Weer bewoog de functionaris geluidloos zijn lippen: 'Geen van ons twijfelt eraan dat hij tegen pijn geconditioneerd is en ik kan ruiken dat hij scheer heeft geslikt. Hij zal...'
Zijn lippen vielen stil terwijl het groene licht weer over zijn gezicht danste.
'Ik verontschuldig me niet.' Zijn lippen vormden zorgvuldig de woorden in Oud-Galach. 'U weet dat wij ons best zullen doen maar het lijkt mij aan te bevelen om alle andere manieren om de ghola te onderscheppen krachtig aan te pakken.'
Het groene licht doofde uit.
De functionaris bevestigde het 'oog aan zijn middel, draaide zich naar zijn metgezellen en knikte kort.
'De t-sonde,' zei de vrouw.
Ze zwaaide de sonde tot boven Tegs hoofd.
Ze noemde het een T-sonde, dacht Teg. Hij keek naar de kap die ze boven zijn hoofd brachten. Het ding had geen Ixiaans kenmerk.
Teg onderging een eigenaardig gevoel van deja-vu. Hij had het gevoel dat hij hier al vele malen eerder gevangen was geweest. Het was niet zo maar een incidenteel geval van deja-vu, hij herkende de situatie als door en door vertrouwd: de gevangene en de ondervragers - dit drietal... de sonde. Hij voelde zich volkomen leeg. Hoe zou hij dit moment kunnen kennen? Hij had zelf nooit een sonde gebruikt, maar hij had grondig bestudeerd hoe ze moesten worden aangewend. De Bene Gesserit gebruikte vaak pijn, maar meestal vertrouwden ze op Waarheidszeggers. En bovendien waren de Zusters van mening dat het gebruik van bepaalde instrumenten hen te veel onder de invloed van lx zou brengen. Het was een teken van zwakte, een bewijs dat ze niet buiten zulke verachtelijke instrumenten konden. Teg had zelfs vermoed dat deze houding nog een beetje een nawee was van de Butlerse Jihad, weerstand tegen machines die het wezenlijke van menselijke gedachten en herinneringen konden nabootsen.
Deja-vu!
Zijn mentat logica vroeg hem: Hoe kan ik dit moment kennen? Hij wist dat hij nog nooit eerder gevangen geweest was. Het was een belachelijk omdraaien van de rollen. De grote Bashar Teg gevangen? Hij moest er bijna om lachen. Maar dat intens vertrouwde gevoel bleef hem bij.
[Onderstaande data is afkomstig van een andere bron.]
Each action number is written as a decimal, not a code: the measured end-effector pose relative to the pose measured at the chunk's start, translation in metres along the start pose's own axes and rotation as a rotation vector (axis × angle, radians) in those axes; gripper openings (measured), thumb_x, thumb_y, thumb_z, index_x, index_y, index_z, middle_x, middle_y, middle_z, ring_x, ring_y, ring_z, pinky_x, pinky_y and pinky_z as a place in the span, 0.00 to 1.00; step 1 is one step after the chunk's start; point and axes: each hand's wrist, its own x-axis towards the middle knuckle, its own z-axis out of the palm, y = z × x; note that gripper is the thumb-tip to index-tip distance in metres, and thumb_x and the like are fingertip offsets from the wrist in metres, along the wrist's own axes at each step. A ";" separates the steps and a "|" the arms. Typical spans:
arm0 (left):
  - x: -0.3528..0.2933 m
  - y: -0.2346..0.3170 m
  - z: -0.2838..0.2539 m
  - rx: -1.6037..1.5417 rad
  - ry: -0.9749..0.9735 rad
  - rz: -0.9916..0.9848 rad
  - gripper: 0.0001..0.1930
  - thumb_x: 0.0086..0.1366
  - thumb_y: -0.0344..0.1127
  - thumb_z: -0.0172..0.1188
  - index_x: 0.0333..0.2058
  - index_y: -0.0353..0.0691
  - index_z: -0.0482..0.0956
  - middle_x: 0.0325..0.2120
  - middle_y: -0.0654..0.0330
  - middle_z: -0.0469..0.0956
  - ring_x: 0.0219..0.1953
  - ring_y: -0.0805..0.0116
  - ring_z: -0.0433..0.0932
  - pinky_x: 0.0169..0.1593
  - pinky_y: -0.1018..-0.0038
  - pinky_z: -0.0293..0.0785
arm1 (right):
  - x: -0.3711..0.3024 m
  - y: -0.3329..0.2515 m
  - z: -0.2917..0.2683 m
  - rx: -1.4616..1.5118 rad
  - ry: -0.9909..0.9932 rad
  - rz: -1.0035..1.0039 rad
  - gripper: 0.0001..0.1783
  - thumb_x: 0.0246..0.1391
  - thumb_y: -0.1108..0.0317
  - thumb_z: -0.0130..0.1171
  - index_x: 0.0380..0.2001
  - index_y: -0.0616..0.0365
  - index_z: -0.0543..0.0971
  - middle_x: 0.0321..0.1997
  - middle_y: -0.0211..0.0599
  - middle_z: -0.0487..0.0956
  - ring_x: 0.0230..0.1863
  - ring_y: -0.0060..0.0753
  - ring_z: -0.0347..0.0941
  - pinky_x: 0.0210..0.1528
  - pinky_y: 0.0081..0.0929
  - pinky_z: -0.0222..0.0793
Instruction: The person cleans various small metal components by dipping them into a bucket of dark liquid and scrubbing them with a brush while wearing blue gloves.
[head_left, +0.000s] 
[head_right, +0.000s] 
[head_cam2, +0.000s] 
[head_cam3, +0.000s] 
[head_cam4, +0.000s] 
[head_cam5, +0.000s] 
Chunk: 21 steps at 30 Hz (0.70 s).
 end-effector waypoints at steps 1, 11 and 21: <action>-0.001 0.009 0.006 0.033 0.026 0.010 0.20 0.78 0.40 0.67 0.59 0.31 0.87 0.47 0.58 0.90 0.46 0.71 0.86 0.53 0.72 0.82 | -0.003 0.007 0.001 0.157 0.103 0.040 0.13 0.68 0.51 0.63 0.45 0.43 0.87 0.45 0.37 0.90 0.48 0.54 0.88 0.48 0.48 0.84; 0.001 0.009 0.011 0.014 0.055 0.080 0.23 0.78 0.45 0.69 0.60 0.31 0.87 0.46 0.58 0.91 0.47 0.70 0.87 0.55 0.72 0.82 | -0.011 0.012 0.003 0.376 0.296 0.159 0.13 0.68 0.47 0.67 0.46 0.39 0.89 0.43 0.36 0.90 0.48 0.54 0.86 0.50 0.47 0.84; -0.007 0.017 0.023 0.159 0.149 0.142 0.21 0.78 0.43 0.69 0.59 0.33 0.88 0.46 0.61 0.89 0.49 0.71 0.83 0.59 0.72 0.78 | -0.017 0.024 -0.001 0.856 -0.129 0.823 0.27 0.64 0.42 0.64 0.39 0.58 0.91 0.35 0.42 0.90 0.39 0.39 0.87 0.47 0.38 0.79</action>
Zijn bewakers hingen de kap recht boven zijn hoofd en begonnen een voor een de medusacontacten los te maken en aan zijn schedel te bevestigen. De functionaris keek toe terwijl zijn metgezellen werkten, en liet nu en dan een klein blijk van ongeduld op zijn verder strakke gezicht verschijnen.
Teg liet zijn ogen langs de drie gezichten dwalen. Wie van dit drietal zou de rol van 'vriend' gaan vervullen? Ach ja; de vrouw die Materly werd genoemd. Interessant. Zou het een vorm van Achtenswaarde Mater zijn? Maar geen van de anderen deed onderdanig tegen haar, wat je toch zou verwachten, afgaand op wat Teg van die terugkerende Verdoolden had gehoord.
Maar dit waren mensen uit de Verstrooiing - behalve mogelijk de man met het vierkante gezicht in de bruine hansop. Teg bestudeerde de vrouw zorgvuldig: het korte grijze haar, de rustige beheersing in die wijd uit elkaar staande groene ogen, de iets vooruitstekende kin die een indruk van betrouwbaarheid en duurzaamheid opriep. Ze was een goede keus voor de rol van 'vriend'. Materly's gezicht was een toonbeeld van fatsoen, iemand die je kon vertrouwen. Maar Teg herkende ook een bepaalde terughoudendheid in haar. Ze was iemand die ook heel goed zou opletten om precies het juiste moment te kunnen bepalen waarop zij in actie moest komen. Ze was vast een Bene Gesserit - in ieder geval door de Bene Gesserit opgeleid.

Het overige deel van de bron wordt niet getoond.